#### Information shown ####

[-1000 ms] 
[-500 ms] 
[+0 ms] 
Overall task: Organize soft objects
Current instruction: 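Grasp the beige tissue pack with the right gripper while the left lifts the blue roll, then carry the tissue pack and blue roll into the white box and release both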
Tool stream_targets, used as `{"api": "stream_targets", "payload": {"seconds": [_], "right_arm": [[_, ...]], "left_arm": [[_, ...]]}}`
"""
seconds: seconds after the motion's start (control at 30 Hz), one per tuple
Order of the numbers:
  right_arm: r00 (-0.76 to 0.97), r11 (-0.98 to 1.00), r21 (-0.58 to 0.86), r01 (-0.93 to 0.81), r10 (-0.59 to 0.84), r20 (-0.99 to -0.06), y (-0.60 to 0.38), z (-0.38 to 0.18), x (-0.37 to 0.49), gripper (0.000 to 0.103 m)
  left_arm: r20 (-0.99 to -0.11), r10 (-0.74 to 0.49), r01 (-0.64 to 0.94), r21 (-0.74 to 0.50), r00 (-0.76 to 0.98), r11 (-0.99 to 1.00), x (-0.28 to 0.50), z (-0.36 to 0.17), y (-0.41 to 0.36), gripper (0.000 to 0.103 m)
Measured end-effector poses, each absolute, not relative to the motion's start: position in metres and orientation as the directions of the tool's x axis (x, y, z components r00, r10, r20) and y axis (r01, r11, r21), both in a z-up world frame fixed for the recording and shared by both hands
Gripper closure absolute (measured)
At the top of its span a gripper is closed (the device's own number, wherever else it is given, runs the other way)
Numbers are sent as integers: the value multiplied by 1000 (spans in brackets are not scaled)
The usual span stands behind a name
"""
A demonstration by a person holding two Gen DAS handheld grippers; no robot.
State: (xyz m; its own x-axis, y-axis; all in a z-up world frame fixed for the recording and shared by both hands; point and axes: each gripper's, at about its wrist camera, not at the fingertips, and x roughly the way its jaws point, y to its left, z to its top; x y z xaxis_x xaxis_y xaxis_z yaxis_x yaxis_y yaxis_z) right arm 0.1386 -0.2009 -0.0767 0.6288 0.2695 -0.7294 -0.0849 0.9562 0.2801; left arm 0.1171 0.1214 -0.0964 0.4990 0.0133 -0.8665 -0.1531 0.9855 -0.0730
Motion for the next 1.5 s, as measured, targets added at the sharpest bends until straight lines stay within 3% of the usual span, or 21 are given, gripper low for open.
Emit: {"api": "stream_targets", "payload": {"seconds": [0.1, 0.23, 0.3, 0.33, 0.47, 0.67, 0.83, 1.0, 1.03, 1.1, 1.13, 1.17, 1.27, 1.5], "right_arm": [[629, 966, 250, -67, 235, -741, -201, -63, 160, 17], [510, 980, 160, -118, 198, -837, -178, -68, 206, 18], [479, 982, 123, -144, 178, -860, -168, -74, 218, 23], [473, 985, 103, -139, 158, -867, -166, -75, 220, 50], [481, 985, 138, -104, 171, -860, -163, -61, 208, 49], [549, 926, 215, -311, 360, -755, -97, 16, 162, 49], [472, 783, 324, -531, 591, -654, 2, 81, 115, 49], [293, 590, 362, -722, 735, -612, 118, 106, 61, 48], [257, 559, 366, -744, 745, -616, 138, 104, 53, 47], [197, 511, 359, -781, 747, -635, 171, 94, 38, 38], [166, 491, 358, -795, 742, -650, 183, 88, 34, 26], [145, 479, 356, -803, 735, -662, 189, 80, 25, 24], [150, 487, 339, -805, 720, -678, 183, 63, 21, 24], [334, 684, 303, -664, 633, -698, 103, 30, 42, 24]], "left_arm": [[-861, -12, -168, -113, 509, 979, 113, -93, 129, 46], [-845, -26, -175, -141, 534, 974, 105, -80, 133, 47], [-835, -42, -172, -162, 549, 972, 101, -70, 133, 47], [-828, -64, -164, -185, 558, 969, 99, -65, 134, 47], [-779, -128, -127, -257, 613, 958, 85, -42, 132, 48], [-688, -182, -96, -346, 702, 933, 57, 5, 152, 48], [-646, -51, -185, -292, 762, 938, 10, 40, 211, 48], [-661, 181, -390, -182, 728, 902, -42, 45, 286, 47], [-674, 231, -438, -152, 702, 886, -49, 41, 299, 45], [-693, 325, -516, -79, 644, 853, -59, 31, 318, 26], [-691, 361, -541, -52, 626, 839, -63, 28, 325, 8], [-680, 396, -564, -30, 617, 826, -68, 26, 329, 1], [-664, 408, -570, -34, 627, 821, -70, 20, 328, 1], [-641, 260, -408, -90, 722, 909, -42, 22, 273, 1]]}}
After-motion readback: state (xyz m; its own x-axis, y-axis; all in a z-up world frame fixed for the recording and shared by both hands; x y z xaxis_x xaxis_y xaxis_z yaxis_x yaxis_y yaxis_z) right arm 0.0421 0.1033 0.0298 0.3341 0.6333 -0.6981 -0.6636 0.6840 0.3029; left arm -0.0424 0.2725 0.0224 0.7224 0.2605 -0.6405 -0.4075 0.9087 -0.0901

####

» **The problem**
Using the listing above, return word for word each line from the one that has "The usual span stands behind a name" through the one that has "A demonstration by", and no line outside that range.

» **Solution for this task**
The usual span stands behind a name
"""
A demonstration by a person holding two Gen DAS handheld grippers; no robot.

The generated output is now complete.